TASK GOAL: Wherever a line in the records below contains "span", copy that line.

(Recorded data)
*** Begin section ***

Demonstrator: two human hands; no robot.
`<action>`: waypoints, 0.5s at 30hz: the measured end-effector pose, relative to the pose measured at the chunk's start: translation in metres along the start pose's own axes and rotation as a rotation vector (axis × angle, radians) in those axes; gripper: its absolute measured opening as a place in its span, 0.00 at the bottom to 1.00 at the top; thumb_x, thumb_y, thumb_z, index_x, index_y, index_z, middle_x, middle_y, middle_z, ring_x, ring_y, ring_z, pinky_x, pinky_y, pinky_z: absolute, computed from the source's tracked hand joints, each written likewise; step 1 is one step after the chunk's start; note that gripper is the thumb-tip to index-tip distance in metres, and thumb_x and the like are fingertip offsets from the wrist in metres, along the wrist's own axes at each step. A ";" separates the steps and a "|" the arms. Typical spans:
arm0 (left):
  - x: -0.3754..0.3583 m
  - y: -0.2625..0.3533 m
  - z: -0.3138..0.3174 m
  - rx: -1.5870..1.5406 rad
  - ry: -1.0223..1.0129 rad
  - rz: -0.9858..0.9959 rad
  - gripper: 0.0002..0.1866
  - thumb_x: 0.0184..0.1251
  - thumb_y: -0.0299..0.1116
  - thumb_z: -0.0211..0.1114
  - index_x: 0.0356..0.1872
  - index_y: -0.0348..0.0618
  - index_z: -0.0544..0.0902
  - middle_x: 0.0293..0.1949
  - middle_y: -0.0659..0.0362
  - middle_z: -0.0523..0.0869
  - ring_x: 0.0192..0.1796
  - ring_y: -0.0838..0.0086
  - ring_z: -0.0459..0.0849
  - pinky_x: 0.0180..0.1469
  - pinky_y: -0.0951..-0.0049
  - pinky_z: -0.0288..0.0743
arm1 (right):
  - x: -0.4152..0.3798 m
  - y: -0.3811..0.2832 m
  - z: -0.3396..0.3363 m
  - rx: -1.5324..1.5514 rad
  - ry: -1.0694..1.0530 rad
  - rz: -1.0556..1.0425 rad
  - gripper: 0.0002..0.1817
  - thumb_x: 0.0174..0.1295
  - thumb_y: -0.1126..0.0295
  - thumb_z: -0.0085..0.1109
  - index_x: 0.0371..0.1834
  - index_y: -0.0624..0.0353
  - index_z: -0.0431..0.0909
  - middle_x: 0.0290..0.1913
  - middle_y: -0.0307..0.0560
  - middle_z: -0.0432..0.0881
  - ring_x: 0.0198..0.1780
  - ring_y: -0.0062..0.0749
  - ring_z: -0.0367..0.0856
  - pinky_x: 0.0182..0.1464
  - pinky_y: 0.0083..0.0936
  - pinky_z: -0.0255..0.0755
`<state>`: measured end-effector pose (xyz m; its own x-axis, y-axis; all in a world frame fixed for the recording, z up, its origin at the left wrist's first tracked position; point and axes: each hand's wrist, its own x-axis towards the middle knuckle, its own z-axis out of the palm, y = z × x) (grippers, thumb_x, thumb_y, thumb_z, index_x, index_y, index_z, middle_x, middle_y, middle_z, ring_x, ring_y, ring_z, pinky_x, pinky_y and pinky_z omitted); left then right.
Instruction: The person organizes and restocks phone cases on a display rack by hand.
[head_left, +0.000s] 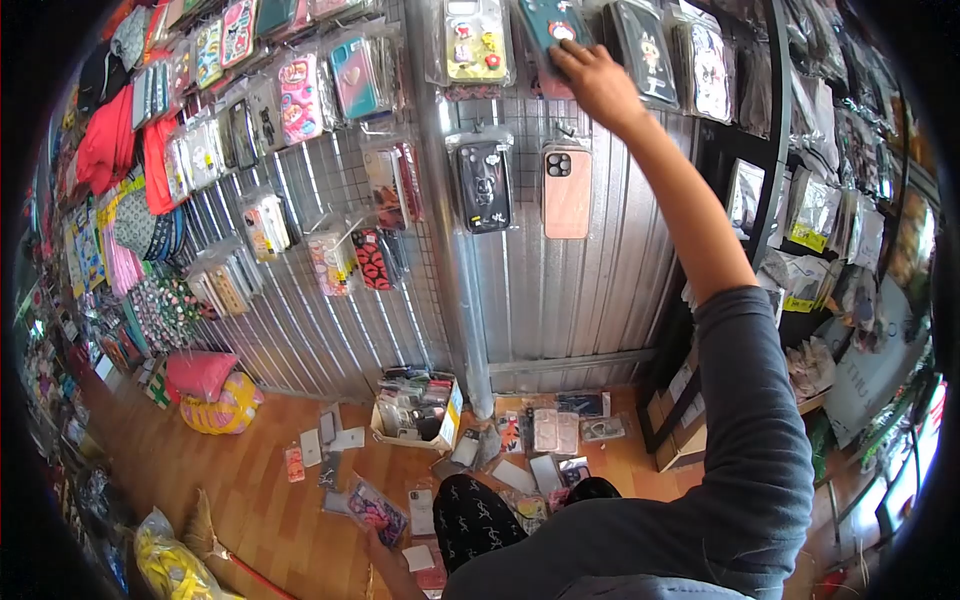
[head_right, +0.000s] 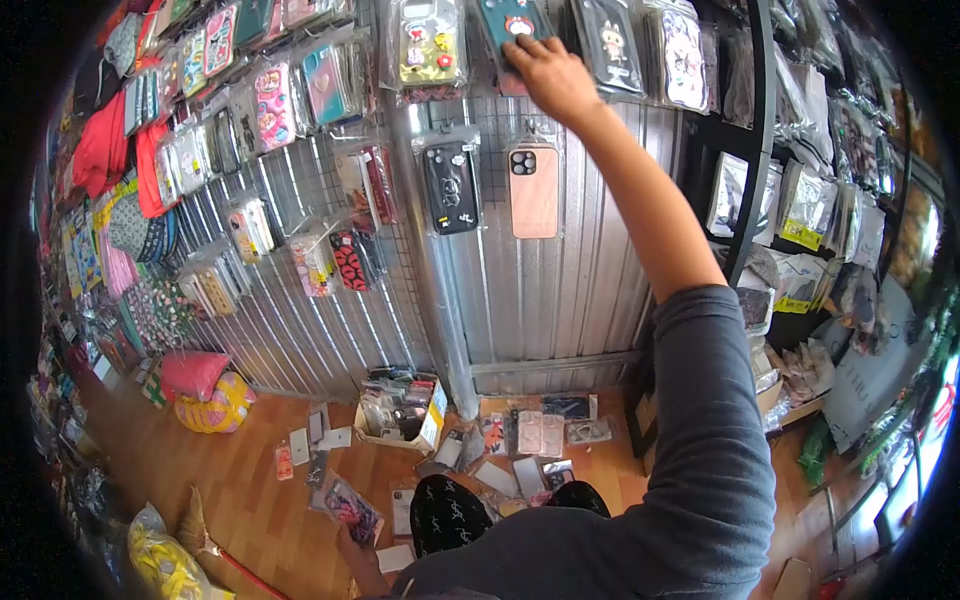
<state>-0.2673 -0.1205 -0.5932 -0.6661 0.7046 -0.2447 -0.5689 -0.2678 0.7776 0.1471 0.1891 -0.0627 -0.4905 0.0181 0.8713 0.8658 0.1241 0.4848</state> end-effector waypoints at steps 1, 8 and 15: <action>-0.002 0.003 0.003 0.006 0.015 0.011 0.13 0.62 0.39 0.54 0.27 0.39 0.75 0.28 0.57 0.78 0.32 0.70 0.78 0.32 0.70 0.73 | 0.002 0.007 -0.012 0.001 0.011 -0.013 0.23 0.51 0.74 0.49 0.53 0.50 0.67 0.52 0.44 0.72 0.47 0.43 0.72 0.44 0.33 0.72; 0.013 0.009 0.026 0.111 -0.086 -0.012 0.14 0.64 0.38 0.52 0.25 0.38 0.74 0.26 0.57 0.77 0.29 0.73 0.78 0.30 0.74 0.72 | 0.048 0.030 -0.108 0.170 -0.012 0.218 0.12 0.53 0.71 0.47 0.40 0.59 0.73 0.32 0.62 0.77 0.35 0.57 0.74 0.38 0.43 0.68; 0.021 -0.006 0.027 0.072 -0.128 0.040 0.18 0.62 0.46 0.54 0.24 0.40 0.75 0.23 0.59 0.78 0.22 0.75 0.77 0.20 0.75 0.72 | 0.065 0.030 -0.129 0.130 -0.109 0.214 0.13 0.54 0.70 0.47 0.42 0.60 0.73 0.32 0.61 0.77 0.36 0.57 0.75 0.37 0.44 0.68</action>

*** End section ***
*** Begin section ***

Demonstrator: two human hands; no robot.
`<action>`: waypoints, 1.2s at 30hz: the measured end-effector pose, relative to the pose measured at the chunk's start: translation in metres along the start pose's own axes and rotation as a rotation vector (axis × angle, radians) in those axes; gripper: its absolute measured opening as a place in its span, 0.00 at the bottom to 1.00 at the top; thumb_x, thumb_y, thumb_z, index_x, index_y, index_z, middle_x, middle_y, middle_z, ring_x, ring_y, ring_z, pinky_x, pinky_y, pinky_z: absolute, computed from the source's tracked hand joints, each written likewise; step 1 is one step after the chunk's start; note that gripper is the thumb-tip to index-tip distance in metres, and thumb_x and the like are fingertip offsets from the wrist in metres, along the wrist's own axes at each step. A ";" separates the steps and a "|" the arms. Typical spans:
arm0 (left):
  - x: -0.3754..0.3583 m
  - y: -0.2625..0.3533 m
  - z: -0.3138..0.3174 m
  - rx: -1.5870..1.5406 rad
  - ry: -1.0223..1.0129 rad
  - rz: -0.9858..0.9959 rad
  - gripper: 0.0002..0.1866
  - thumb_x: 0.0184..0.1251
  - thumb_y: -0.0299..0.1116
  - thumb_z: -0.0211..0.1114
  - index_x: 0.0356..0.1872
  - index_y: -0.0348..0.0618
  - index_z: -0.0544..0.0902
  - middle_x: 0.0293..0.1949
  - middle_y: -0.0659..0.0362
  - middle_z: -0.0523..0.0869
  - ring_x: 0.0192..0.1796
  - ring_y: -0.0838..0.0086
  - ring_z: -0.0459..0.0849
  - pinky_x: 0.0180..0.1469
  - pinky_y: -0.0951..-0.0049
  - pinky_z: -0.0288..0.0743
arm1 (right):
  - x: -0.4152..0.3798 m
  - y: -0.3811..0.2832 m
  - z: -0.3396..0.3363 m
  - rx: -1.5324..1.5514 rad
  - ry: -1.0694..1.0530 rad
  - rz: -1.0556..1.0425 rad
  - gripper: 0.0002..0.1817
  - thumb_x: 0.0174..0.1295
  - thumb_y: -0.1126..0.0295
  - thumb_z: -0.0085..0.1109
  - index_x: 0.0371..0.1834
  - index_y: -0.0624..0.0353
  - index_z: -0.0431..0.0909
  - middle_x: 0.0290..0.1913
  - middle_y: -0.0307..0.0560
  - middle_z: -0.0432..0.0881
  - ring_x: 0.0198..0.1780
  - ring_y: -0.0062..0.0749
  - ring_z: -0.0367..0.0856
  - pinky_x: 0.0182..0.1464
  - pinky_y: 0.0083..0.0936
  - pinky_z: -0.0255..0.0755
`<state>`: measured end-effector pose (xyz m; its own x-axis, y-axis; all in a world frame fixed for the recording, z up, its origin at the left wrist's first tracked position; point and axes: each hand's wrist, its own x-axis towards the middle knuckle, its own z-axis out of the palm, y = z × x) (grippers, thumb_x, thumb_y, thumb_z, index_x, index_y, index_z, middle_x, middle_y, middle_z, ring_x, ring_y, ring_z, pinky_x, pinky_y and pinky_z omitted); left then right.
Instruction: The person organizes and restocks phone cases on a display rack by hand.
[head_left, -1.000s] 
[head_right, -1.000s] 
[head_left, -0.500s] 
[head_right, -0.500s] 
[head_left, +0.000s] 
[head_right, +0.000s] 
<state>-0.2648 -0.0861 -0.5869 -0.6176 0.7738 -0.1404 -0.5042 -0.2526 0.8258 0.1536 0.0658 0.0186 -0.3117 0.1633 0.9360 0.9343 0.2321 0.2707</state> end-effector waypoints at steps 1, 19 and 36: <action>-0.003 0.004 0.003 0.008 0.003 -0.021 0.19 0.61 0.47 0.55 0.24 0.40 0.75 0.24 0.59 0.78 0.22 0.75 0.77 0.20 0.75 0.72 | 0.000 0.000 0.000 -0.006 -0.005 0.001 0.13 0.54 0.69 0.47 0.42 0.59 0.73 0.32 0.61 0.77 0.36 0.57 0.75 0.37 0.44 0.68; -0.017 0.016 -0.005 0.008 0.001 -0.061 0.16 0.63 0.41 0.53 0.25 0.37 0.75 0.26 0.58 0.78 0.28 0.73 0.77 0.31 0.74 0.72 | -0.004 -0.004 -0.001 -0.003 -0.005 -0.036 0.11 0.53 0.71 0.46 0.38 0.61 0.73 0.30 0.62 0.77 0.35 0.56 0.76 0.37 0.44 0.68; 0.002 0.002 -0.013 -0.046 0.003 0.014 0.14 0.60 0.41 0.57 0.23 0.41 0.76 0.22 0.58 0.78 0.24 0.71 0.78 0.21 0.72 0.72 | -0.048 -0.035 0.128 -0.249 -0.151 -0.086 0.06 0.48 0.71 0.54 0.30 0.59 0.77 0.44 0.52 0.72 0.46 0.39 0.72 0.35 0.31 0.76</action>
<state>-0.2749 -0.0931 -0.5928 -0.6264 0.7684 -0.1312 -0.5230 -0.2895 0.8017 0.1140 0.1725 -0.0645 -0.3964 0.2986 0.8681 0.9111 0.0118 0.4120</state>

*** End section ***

SOLUTION TO THE EXERCISE:
`<action>`: waypoints, 0.5s at 30hz: the measured end-effector pose, relative to the pose measured at the chunk's start: translation in metres along the start pose's own axes and rotation as a rotation vector (axis × angle, radians) in those axes; gripper: its absolute measured opening as a place in its span, 0.00 at the bottom to 1.00 at the top; thumb_x, thumb_y, thumb_z, index_x, index_y, index_z, middle_x, middle_y, middle_z, ring_x, ring_y, ring_z, pinky_x, pinky_y, pinky_z: absolute, computed from the source's tracked hand joints, each written likewise; step 1 is one step after the chunk's start; note that gripper is the thumb-tip to index-tip distance in metres, and thumb_x and the like are fingertip offsets from the wrist in metres, along the wrist's own axes at each step. A ";" separates the steps and a "|" the arms. Typical spans:
`<action>`: waypoints, 1.2s at 30hz: the measured end-effector pose, relative to the pose measured at the chunk's start: translation in metres along the start pose's own axes and rotation as a rotation vector (axis × angle, radians) in those axes; gripper: its absolute measured opening as a place in its span, 0.00 at the bottom to 1.00 at the top; thumb_x, thumb_y, thumb_z, index_x, index_y, index_z, middle_x, middle_y, middle_z, ring_x, ring_y, ring_z, pinky_x, pinky_y, pinky_z: absolute, computed from the source's tracked hand joints, each written likewise; step 1 is one step after the chunk's start; note that gripper is the thumb-tip to index-tip distance in metres, and thumb_x and the like are fingertip offsets from the wrist in metres, along the wrist's own axes at each step. A ";" separates the steps and a "|" the arms. Typical spans:

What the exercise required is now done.